Task instructions: Copy each line of the entries that includes the word "things".

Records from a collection
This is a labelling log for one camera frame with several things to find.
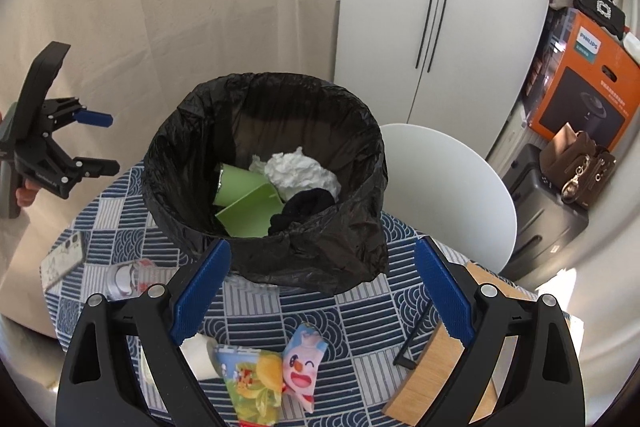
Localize large white tissue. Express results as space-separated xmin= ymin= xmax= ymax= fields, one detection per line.
xmin=248 ymin=146 xmax=342 ymax=202

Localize black trash bag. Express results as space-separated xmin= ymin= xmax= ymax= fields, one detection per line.
xmin=141 ymin=72 xmax=388 ymax=295

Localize left human hand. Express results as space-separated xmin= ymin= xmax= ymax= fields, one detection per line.
xmin=15 ymin=185 xmax=39 ymax=208

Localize blue patterned tablecloth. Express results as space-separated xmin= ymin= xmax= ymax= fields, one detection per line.
xmin=41 ymin=163 xmax=572 ymax=427

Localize white paper cup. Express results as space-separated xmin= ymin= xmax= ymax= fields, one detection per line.
xmin=139 ymin=331 xmax=222 ymax=385

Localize wooden cutting board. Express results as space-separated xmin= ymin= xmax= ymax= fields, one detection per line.
xmin=383 ymin=261 xmax=537 ymax=426

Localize yellow blue snack bag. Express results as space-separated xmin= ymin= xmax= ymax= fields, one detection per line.
xmin=213 ymin=345 xmax=283 ymax=426

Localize dark grey suitcase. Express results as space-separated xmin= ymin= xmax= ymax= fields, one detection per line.
xmin=501 ymin=144 xmax=589 ymax=281

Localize green paper cup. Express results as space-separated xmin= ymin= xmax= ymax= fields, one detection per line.
xmin=214 ymin=164 xmax=268 ymax=207

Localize pink cartoon snack wrapper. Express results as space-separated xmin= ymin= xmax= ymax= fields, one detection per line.
xmin=282 ymin=323 xmax=328 ymax=413

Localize brown leather handbag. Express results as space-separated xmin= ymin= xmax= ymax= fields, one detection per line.
xmin=539 ymin=124 xmax=617 ymax=210

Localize white chair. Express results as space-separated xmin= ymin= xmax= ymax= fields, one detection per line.
xmin=381 ymin=124 xmax=518 ymax=273

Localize orange Philips box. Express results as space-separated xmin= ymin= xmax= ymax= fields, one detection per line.
xmin=523 ymin=9 xmax=639 ymax=150

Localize white case on box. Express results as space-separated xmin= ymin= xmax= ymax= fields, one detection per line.
xmin=622 ymin=31 xmax=640 ymax=64

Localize black camera bag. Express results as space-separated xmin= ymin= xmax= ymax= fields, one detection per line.
xmin=573 ymin=0 xmax=626 ymax=40

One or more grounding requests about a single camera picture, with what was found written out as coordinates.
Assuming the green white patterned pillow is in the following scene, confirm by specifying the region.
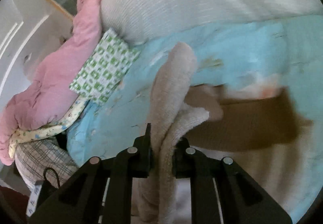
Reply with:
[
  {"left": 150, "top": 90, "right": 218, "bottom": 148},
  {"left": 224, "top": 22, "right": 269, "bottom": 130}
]
[{"left": 69, "top": 28, "right": 140, "bottom": 105}]

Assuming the light blue floral bedsheet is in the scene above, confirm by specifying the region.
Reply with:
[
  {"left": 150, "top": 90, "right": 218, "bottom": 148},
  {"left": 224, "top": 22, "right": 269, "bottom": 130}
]
[{"left": 66, "top": 14, "right": 323, "bottom": 224}]

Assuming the pink quilted blanket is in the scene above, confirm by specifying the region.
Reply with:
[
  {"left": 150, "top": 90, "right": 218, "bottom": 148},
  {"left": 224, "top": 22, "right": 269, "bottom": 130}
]
[{"left": 1, "top": 0, "right": 102, "bottom": 165}]

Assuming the plaid grey cloth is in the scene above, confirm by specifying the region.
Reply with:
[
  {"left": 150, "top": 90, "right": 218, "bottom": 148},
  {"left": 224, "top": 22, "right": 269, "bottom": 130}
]
[{"left": 14, "top": 137, "right": 78, "bottom": 190}]

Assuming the yellow floral cloth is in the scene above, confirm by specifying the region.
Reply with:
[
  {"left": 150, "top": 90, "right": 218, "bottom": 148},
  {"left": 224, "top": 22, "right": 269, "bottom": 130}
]
[{"left": 8, "top": 96, "right": 88, "bottom": 158}]

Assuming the beige knit sweater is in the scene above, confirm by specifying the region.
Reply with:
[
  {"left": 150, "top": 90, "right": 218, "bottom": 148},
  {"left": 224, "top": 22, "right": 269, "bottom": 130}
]
[{"left": 132, "top": 43, "right": 322, "bottom": 223}]

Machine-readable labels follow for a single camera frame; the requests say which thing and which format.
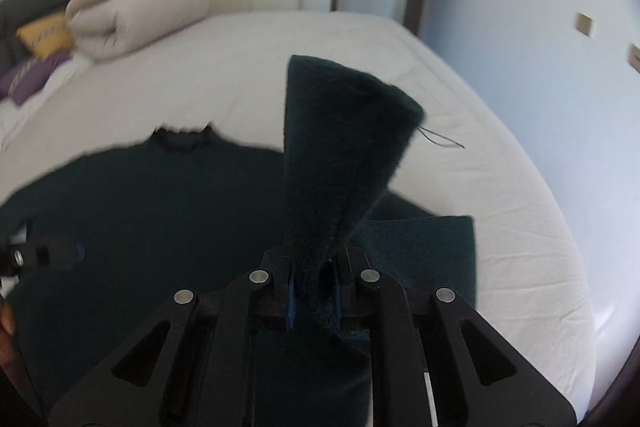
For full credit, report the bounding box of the dark grey headboard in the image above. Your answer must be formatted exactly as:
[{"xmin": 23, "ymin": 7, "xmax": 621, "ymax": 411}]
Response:
[{"xmin": 0, "ymin": 0, "xmax": 70, "ymax": 75}]

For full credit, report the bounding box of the dark green knit sweater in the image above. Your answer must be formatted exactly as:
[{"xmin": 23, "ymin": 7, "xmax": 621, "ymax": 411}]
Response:
[{"xmin": 1, "ymin": 56, "xmax": 476, "ymax": 426}]

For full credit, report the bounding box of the rolled beige duvet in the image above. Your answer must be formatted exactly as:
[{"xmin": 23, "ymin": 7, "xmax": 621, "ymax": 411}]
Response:
[{"xmin": 65, "ymin": 0, "xmax": 210, "ymax": 61}]

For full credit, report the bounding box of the yellow patterned cushion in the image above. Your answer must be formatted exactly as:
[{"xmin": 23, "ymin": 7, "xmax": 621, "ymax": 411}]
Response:
[{"xmin": 15, "ymin": 12, "xmax": 75, "ymax": 58}]

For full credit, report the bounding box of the beige wall switch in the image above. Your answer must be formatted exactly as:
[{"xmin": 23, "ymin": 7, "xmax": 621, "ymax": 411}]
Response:
[
  {"xmin": 627, "ymin": 43, "xmax": 640, "ymax": 72},
  {"xmin": 575, "ymin": 12, "xmax": 596, "ymax": 38}
]

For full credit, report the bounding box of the purple patterned cushion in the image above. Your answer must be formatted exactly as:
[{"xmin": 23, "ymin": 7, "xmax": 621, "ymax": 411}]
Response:
[{"xmin": 1, "ymin": 51, "xmax": 72, "ymax": 106}]

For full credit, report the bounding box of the white bed mattress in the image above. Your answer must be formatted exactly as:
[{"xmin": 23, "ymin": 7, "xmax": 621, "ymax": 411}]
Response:
[{"xmin": 1, "ymin": 13, "xmax": 594, "ymax": 426}]

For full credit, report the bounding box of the person left hand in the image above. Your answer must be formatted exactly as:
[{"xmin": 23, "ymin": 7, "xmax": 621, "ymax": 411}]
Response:
[{"xmin": 0, "ymin": 300, "xmax": 22, "ymax": 377}]

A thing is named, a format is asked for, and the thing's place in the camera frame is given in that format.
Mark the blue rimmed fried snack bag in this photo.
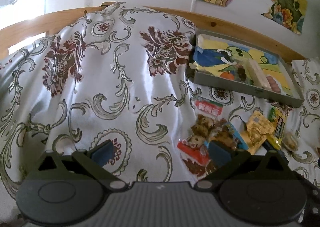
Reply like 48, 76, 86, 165
177, 114, 249, 166

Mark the dark blue packet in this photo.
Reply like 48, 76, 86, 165
262, 140, 289, 165

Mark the gold foil snack pouch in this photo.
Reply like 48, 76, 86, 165
240, 110, 275, 155

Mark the yellow green snack packet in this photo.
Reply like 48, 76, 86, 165
267, 107, 287, 150

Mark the red label braised egg pack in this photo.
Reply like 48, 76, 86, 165
195, 97, 223, 116

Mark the sausage pack blue white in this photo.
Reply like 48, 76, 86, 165
266, 76, 281, 93

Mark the white rice cracker bar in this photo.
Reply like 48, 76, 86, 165
246, 59, 271, 90

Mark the grey tray with painting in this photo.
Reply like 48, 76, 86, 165
189, 30, 304, 108

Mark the round pastry in clear wrap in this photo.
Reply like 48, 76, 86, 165
282, 132, 298, 152

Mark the floral white bed cover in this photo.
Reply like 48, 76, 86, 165
0, 2, 320, 227

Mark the wooden bed frame rail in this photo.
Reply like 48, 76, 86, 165
1, 2, 306, 63

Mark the window frame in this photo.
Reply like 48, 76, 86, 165
1, 0, 46, 29

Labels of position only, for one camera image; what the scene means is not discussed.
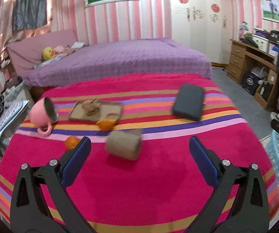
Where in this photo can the white storage box on desk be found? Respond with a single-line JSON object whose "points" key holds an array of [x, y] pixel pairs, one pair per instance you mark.
{"points": [[262, 43]]}

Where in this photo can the black leather wallet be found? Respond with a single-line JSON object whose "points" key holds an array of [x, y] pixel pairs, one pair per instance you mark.
{"points": [[189, 102]]}

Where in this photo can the yellow duck plush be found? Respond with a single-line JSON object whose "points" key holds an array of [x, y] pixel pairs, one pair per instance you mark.
{"points": [[48, 54]]}

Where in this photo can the pink headboard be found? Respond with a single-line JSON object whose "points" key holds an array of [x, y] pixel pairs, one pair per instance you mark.
{"points": [[27, 53]]}

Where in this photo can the crumpled brown paper on case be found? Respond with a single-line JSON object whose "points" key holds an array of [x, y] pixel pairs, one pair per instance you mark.
{"points": [[91, 107]]}

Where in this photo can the striped pink red blanket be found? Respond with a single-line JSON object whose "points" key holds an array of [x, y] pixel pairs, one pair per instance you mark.
{"points": [[161, 191]]}

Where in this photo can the purple dotted bedspread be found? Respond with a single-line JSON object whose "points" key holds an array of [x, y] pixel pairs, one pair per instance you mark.
{"points": [[115, 59]]}

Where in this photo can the orange peel by mug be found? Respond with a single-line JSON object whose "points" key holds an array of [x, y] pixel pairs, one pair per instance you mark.
{"points": [[71, 142]]}

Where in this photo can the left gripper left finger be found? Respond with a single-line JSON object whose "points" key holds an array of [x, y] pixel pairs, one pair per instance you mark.
{"points": [[29, 211]]}

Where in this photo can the orange peel half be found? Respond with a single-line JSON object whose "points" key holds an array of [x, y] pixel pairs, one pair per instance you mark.
{"points": [[106, 124]]}

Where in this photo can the desk lamp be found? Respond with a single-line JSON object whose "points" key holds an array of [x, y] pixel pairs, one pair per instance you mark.
{"points": [[242, 28]]}

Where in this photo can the grey window curtain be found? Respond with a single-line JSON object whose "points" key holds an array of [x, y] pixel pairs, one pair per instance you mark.
{"points": [[29, 14]]}

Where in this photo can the pink mug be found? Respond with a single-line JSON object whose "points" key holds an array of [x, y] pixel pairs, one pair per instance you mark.
{"points": [[43, 115]]}

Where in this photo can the wooden desk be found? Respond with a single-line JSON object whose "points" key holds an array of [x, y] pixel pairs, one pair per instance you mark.
{"points": [[245, 58]]}

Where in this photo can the white wardrobe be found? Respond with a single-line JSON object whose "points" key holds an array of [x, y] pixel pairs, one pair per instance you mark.
{"points": [[205, 26]]}

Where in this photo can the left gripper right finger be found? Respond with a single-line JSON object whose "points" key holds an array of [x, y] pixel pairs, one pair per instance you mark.
{"points": [[249, 211]]}

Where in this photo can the small framed photo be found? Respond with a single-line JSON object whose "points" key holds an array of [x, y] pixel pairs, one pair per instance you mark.
{"points": [[270, 10]]}

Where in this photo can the black box under desk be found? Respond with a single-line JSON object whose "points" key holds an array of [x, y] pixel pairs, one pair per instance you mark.
{"points": [[250, 82]]}

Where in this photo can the brown phone case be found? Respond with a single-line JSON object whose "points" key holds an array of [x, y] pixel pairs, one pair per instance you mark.
{"points": [[108, 109]]}

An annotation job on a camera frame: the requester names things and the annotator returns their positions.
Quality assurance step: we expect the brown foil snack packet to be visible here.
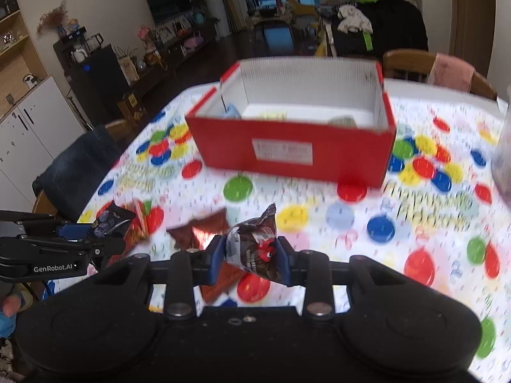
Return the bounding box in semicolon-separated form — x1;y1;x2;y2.
167;207;245;304

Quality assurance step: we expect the dark red-black snack packet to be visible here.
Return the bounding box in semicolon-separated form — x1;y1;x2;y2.
224;203;288;284

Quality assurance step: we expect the red snack packet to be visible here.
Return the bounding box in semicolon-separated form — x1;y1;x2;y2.
108;199;164;266

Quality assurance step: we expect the operator hand blue sleeve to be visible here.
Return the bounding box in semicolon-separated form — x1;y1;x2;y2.
0;291;33;338

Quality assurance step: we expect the black purple snack packet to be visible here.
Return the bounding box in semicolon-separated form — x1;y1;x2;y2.
91;202;136;238

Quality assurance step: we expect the left wooden chair with jeans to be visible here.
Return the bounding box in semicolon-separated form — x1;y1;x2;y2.
32;119;134;222

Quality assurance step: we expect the white cabinet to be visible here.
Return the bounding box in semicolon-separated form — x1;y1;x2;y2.
0;77;85;212

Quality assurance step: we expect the brown cardboard box on floor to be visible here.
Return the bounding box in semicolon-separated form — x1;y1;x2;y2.
118;93;147;125

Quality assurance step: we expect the light blue snack packet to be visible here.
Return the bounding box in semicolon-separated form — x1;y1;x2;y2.
221;104;242;119

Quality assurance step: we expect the red cardboard box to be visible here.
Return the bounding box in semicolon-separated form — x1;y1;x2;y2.
185;57;397;189

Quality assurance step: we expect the colourful balloon tablecloth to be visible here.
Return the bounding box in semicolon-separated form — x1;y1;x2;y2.
80;80;510;382

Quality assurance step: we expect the low dark tv console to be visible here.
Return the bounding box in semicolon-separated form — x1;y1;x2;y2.
123;20;217;100

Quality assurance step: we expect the wooden chair with backrest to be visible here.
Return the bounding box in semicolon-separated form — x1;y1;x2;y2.
383;49;497;101

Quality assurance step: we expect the dark sofa with clothes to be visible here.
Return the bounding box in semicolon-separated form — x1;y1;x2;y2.
323;0;429;61

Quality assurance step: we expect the yellow giraffe toy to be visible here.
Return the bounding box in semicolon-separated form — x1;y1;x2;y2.
286;0;319;18

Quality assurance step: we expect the white garment on sofa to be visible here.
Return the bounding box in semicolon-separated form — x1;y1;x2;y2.
337;4;373;34

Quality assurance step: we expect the pink towel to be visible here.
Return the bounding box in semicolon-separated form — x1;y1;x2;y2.
427;53;476;93

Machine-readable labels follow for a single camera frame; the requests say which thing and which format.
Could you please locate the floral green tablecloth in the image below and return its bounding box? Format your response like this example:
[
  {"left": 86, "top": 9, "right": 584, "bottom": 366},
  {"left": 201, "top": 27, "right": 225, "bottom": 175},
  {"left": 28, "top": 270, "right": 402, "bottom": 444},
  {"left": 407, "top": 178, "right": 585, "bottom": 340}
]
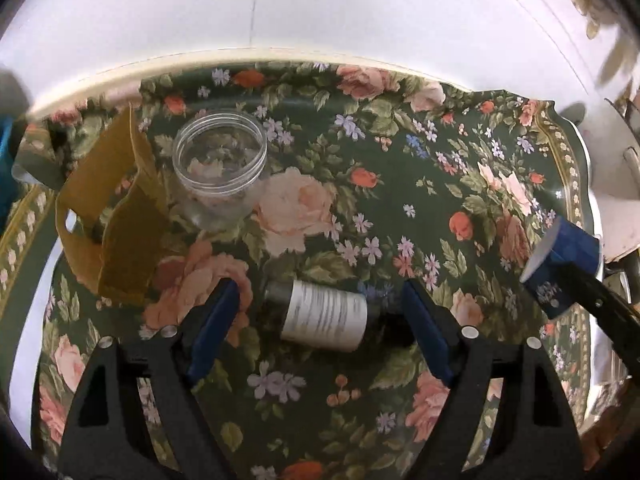
[{"left": 1, "top": 62, "right": 594, "bottom": 479}]

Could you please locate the blue plastic basin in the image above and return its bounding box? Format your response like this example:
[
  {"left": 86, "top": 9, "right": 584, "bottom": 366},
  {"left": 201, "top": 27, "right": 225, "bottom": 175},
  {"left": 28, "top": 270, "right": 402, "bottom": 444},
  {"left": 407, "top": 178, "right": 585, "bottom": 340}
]
[{"left": 0, "top": 116, "right": 18, "bottom": 229}]

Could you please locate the white rice cooker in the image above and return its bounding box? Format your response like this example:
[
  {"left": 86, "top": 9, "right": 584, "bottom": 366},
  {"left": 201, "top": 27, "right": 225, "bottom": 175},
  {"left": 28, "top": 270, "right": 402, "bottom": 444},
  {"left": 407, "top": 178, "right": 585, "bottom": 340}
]
[{"left": 589, "top": 100, "right": 639, "bottom": 262}]

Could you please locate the small dark labelled bottle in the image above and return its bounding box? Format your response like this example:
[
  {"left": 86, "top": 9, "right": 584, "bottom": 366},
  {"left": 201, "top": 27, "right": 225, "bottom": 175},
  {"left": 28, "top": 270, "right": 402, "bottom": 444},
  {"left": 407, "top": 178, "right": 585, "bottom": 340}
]
[{"left": 264, "top": 280, "right": 388, "bottom": 352}]

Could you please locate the brown cardboard holder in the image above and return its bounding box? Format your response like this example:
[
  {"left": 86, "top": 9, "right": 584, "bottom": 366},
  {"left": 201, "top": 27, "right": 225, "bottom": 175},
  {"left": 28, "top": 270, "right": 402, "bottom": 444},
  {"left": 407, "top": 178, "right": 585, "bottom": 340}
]
[{"left": 55, "top": 107, "right": 168, "bottom": 306}]

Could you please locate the clear plastic jar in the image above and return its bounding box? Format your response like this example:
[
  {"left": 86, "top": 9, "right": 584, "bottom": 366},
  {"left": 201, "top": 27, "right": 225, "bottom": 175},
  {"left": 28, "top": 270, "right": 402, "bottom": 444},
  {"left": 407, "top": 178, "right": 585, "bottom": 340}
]
[{"left": 171, "top": 110, "right": 268, "bottom": 232}]

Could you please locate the blue paper cup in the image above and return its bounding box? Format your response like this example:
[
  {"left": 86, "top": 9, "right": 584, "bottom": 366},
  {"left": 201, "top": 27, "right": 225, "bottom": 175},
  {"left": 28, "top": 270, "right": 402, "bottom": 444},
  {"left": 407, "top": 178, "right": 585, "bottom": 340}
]
[{"left": 520, "top": 217, "right": 601, "bottom": 320}]

Written reply:
This is a labelling log for one camera frame with several things to find.
An annotation job on a camera frame: the requester names things and the annotator returns their positions.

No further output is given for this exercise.